Тетрадки у нас, конечно, тоже были без имен и фамилий. Под номерами. Я помню, другая учительница, Валентина Ивановна, периодически вытаскивала в коридор на учебном этаже парту и раскладывала на ней тетради с плохими работами – теми, за которые были проставлены двойки и даже колы. Хотела двоечников пристыдить. Но я лично подходила к этому столу не для того, чтобы посмотреть, «как нельзя учиться», а для того, чтобы полюбоваться на подписанные тетради. Для меня это была не парта позора, как задумывала Валентина Ивановна, а парта личностей: они все были с фамилиями и именами! «Аааааа, они настоящие люди», – думала я. Радовалась за них и даже по-доброму завидовала: «Вот бы и нам так подписывать тетради. Когда-нибудь я до этого доживу».

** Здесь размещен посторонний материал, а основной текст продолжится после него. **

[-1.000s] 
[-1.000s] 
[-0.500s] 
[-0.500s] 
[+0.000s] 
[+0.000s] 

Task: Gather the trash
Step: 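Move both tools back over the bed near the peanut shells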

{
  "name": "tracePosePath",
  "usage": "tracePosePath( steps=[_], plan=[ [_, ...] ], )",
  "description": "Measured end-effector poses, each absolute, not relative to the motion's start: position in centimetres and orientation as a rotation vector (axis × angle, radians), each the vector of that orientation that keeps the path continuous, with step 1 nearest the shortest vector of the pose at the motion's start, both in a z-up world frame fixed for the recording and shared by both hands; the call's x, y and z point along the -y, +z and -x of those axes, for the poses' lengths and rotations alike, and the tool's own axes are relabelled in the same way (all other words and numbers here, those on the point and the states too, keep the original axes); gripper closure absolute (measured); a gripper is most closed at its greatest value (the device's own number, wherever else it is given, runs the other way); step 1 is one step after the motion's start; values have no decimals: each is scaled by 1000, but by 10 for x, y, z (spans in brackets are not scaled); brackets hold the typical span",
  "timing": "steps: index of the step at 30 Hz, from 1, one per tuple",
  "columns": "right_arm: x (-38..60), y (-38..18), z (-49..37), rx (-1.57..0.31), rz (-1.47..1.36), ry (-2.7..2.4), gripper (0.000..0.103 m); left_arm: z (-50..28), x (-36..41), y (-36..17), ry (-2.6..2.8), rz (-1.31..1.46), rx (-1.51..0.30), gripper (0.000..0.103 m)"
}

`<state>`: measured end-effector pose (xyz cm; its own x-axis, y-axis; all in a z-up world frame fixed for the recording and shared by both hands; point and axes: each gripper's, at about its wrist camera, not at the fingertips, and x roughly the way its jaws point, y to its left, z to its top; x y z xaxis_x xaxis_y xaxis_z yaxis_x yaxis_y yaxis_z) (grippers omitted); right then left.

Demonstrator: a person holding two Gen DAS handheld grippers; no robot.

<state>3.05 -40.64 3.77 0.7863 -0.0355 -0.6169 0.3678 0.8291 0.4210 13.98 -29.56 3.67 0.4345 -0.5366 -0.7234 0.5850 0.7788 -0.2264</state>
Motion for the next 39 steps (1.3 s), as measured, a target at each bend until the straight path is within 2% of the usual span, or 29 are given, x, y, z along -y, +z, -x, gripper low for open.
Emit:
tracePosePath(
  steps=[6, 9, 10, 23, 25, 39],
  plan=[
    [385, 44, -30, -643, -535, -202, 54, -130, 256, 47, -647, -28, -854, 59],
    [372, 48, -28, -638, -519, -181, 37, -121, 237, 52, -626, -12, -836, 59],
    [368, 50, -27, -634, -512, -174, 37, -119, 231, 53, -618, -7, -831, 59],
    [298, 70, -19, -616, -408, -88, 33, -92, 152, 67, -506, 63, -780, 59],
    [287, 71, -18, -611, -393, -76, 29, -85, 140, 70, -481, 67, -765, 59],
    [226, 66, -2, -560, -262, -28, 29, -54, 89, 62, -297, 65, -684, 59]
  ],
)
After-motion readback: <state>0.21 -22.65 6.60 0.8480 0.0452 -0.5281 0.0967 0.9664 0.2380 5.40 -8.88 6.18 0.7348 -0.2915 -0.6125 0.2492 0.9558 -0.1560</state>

Людмила Ивановна, несмотря на показавшуюся мне с первого взгляда доброту, оказалась очень странным человеком. Учила она, может, и хорошо, но мы всегда и везде оказывались последними. Меня раздражало, что вместо четырех уроков, например, мы сидим целых пять. Потому что не успели сделать что-то там по программе из-за того, что наша учительница на целый урок опоздала, и утром мы сидели, слушали уборщицу. В итоге все уже идут обедать, уже гуляют, а мы еще сидим и слушаем, что там наша Людмила Ивановна бубнит. Хотелось тоже выбежать на улицу, да просто хотелось есть! Меня эта ее манера всегда раздражала.

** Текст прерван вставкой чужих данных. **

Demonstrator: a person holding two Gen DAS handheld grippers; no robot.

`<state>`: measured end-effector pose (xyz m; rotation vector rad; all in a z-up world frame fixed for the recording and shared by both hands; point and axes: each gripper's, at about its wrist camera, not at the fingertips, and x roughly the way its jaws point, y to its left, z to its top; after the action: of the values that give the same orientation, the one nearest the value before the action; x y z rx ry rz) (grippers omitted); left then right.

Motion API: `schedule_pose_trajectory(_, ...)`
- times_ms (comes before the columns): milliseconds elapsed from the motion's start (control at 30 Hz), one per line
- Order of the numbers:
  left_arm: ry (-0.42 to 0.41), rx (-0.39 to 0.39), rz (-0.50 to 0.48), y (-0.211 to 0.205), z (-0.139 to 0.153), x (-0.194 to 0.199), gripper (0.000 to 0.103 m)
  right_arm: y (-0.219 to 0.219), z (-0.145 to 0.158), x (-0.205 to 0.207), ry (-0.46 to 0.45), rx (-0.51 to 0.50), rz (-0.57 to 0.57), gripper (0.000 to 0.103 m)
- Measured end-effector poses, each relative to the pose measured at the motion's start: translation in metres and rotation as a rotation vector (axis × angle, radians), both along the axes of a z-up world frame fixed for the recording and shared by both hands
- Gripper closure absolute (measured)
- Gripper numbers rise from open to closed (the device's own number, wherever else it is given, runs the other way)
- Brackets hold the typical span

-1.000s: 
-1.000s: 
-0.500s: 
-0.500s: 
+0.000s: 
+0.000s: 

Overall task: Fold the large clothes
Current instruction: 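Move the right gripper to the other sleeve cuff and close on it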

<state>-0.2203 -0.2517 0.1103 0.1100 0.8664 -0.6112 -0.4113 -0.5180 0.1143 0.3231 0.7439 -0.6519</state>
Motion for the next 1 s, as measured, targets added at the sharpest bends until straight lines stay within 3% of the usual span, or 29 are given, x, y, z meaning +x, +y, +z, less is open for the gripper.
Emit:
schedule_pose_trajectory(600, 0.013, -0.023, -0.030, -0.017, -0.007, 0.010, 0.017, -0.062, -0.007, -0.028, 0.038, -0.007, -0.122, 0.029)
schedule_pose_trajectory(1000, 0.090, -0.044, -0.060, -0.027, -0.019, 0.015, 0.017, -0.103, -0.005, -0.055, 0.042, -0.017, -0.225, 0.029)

А еще в первый же день она забрала у нас подарки, которые нам вручили как первоклашкам. Красивые фломастеры. Разноцветные карандаши. Яркие ластики – фигурки животных. Крутые пластмассовые линейки со звездами. Положила все это богатство в свой ящик и сказала: «Они нам еще пригодятся». Но не пригодились. Мы едва ли не каждый день смотрели на этот ящик и думали: «Может быть, сегодня? Может, сегодня?» Но подарки пролежали до конца четвертого класса, а перед выпуском она нам сказала: «Зачем они вам нужны? Вы уже идете в старший корпус, там ни к чему эти линеечки со звездочками и ластики в виде зверушек. Вы стали большими». Наши подарки она раздала первоклассникам, которые пришли к ней в новом учебном году. А у них отобрала все, что им подарили на первое сентября. Не знаю, что было у нее в голове, но она отнимала все. Олеся, например, ездила летом в одну семью в Италии – об этих наших поездках я расскажу чуть позже, – и ей там подарили красивый зеленый будильник.
– Тебе это сейчас не нужно, – сказала Людмила Ивановна, подойдя к парте Олеси, – потом у меня возьмешь.

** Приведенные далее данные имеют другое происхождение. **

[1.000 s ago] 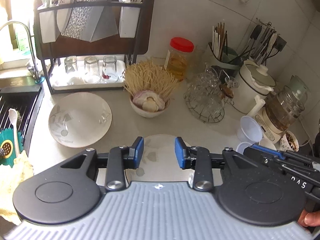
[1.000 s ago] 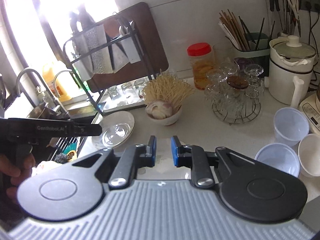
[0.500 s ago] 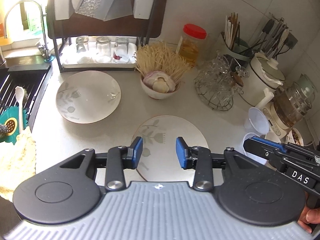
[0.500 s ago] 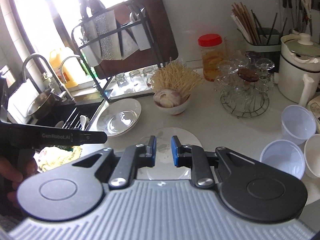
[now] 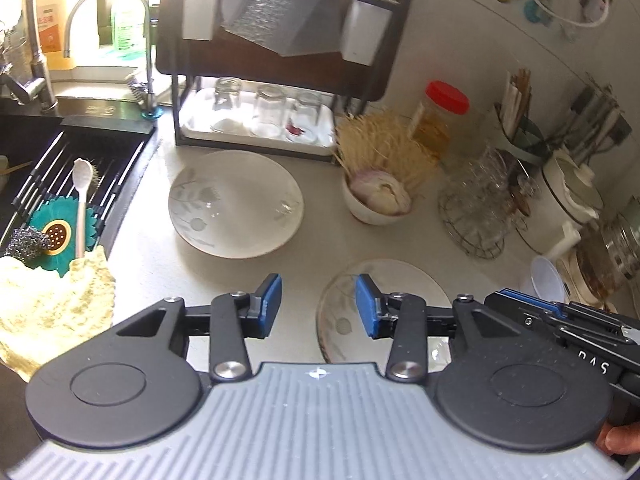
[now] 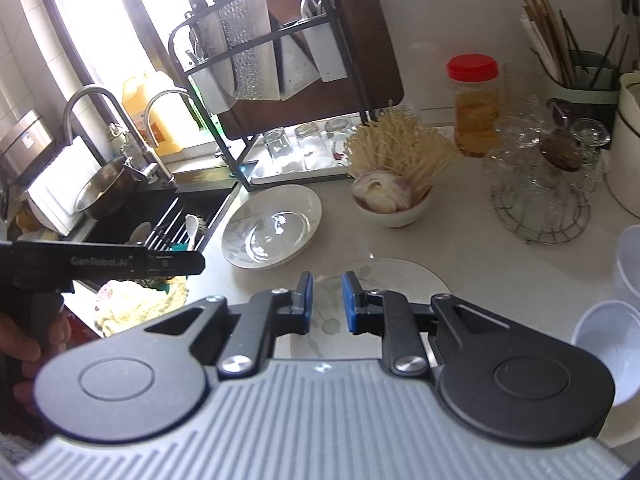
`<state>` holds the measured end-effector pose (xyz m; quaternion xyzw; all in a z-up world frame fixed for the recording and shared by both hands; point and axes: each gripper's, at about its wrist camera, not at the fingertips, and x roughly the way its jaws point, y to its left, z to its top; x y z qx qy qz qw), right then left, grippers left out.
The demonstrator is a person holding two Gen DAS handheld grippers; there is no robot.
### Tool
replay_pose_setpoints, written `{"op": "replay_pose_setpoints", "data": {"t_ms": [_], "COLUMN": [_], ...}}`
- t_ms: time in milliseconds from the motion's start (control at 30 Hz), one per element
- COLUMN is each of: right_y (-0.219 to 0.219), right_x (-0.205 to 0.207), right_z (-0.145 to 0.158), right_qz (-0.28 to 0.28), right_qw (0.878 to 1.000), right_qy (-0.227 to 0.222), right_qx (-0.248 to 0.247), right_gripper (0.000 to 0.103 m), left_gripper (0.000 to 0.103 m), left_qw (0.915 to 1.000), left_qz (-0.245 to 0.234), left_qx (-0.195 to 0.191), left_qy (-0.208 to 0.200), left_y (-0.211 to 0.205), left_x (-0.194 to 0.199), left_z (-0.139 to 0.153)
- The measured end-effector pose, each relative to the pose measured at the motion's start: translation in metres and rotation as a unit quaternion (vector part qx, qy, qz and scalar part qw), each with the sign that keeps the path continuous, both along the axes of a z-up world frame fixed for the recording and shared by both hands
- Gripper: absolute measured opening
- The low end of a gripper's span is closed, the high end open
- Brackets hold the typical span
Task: Organize plates and bowls
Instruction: 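Move both open grippers to the other leaf-print white bowl near the dish rack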
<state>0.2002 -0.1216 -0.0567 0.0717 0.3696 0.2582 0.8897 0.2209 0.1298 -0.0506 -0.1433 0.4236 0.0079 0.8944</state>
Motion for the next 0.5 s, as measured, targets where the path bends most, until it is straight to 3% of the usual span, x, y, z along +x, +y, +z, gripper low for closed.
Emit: {"op": "replay_pose_setpoints", "data": {"t_ms": [167,300,500], "right_y": [0.016,0.028,0.048], "right_x": [0.02,0.037,0.061], "right_z": [0.001,-0.001,-0.009], "right_qz": [0.001,-0.001,0.0], "right_qw": [1.0,1.0,0.999], "right_qy": [0.008,0.022,0.04], "right_qx": [0.002,0.003,0.001], "right_gripper": [0.02,0.02,0.02], "left_gripper": [0.048,0.056,0.056], "left_qw": [0.9999,0.9997,0.9992], "left_qz": [0.012,0.023,0.034], "left_qx": [-0.001,0.0,-0.005], "left_qy": [0.004,0.011,0.022], "left_y": [0.022,0.04,0.067], "left_x": [0.016,0.03,0.053], "left_z": [-0.002,-0.008,-0.023]}}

После уроков мы долго шептались с Олесей, хотели попросить обратно будильник, но так и не рискнули. Каждый день прожигали его взглядом – он стоял на учительском столе – и не могли. И я снова думала о том, что, если бы моя мама была рядом, она бы нам помогла. А как без нее с учительницей о таком сложном деле заговорить? Только через несколько лет, уже после выпуска из младшей школы мы, наконец, осмелились подойти.